_TASK DIRECTIONS_.
Write out every entry below word for word, leaving nothing out.

Data excerpts:
---

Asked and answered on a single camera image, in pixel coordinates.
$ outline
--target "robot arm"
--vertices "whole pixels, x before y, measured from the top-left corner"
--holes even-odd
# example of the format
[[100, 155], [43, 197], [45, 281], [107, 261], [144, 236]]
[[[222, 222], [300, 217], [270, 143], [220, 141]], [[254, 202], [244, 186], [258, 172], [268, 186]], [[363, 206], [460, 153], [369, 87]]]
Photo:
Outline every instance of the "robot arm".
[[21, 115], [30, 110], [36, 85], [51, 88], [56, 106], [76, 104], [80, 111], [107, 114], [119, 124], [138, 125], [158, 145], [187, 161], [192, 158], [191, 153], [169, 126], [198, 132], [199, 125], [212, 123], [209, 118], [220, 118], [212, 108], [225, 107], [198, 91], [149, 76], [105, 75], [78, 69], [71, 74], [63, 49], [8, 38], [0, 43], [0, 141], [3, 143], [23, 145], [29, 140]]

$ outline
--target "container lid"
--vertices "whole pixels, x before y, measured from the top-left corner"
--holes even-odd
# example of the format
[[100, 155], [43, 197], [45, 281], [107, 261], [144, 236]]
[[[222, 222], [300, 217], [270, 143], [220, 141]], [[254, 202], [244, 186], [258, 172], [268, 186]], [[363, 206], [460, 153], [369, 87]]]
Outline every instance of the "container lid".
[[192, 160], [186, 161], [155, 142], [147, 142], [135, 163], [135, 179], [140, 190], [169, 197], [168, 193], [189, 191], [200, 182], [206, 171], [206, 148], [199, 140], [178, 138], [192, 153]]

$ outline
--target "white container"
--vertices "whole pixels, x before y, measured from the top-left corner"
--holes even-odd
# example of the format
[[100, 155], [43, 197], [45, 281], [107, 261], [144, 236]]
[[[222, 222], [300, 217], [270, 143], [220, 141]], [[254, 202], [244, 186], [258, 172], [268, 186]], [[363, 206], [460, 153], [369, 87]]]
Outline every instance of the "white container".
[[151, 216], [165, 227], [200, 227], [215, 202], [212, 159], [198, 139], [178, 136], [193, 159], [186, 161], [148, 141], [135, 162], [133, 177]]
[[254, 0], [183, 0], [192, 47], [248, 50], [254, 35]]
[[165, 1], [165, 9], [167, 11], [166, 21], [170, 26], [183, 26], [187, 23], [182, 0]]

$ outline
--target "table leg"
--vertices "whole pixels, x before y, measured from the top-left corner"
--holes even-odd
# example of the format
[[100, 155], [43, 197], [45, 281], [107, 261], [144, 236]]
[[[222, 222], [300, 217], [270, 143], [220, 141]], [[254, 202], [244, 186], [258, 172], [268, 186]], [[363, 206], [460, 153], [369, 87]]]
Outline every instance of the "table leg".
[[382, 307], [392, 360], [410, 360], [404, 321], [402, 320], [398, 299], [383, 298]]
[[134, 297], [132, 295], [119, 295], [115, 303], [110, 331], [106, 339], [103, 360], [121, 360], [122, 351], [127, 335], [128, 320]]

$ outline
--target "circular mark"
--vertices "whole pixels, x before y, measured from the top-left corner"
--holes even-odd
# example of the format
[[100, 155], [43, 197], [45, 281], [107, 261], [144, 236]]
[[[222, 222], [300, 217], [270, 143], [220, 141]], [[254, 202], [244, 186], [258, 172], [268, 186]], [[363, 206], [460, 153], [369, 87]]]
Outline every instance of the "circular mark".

---

_RESULT_.
Asked and answered on a single camera image, in pixel coordinates.
$ outline
--target "robot arm"
--vertices "whole pixels, x before y, measured from the top-left corner"
--holes even-odd
# example of the format
[[100, 155], [43, 197], [45, 281], [107, 261], [144, 236]]
[[[222, 222], [300, 217], [270, 143], [220, 141]], [[254, 202], [244, 186], [258, 172], [268, 186]], [[363, 206], [460, 153], [369, 87]]]
Photo:
Outline every instance of the "robot arm".
[[21, 115], [30, 110], [36, 85], [51, 88], [56, 106], [76, 104], [80, 111], [107, 114], [119, 124], [138, 125], [158, 145], [187, 161], [192, 158], [191, 153], [169, 126], [198, 132], [199, 125], [212, 123], [209, 118], [220, 118], [212, 108], [225, 107], [198, 91], [149, 76], [105, 75], [78, 69], [71, 74], [63, 49], [8, 38], [0, 43], [0, 141], [3, 143], [23, 145], [29, 140]]

$ outline
--target "container lid"
--vertices "whole pixels, x before y, measured from the top-left corner"
--holes even-odd
# example of the format
[[100, 155], [43, 197], [45, 281], [107, 261], [144, 236]]
[[[222, 222], [300, 217], [270, 143], [220, 141]], [[254, 202], [244, 186], [258, 172], [268, 186]], [[363, 206], [460, 153], [369, 87]]]
Outline every instance of the "container lid".
[[192, 160], [186, 161], [155, 142], [147, 142], [135, 163], [135, 179], [140, 190], [169, 197], [168, 193], [189, 191], [200, 182], [206, 171], [206, 148], [199, 140], [178, 138], [192, 153]]

$ outline
--target "white container"
--vertices "whole pixels, x before y, measured from the top-left corner"
--holes even-odd
# example of the format
[[100, 155], [43, 197], [45, 281], [107, 261], [144, 236]]
[[[222, 222], [300, 217], [270, 143], [220, 141]], [[254, 202], [244, 186], [258, 172], [268, 186]], [[363, 206], [460, 153], [369, 87]]]
Outline every instance of the "white container".
[[151, 216], [165, 227], [200, 227], [215, 202], [212, 159], [198, 139], [178, 136], [193, 159], [186, 161], [148, 141], [135, 162], [133, 177]]
[[254, 0], [183, 0], [192, 47], [248, 50], [254, 35]]
[[165, 1], [165, 9], [167, 11], [166, 21], [170, 26], [183, 26], [187, 23], [182, 0]]

$ outline
--target "table leg"
--vertices "whole pixels, x before y, measured from the top-left corner"
--holes even-odd
# example of the format
[[100, 155], [43, 197], [45, 281], [107, 261], [144, 236]]
[[[222, 222], [300, 217], [270, 143], [220, 141]], [[254, 202], [244, 186], [258, 172], [268, 186]], [[363, 206], [460, 153], [369, 87]]]
Outline every instance of the "table leg".
[[382, 307], [392, 360], [410, 360], [404, 321], [402, 320], [398, 299], [383, 298]]
[[134, 297], [132, 295], [119, 295], [115, 303], [110, 331], [106, 339], [103, 360], [121, 360], [122, 351], [127, 335], [128, 320]]

$ outline
--target "circular mark"
--vertices "whole pixels, x before y, measured from the top-left corner"
--holes even-odd
# example of the format
[[100, 155], [43, 197], [45, 281], [107, 261], [144, 236]]
[[[222, 222], [300, 217], [270, 143], [220, 141]], [[254, 202], [244, 186], [258, 172], [268, 186]], [[363, 206], [460, 153], [369, 87]]]
Outline every instance of the "circular mark".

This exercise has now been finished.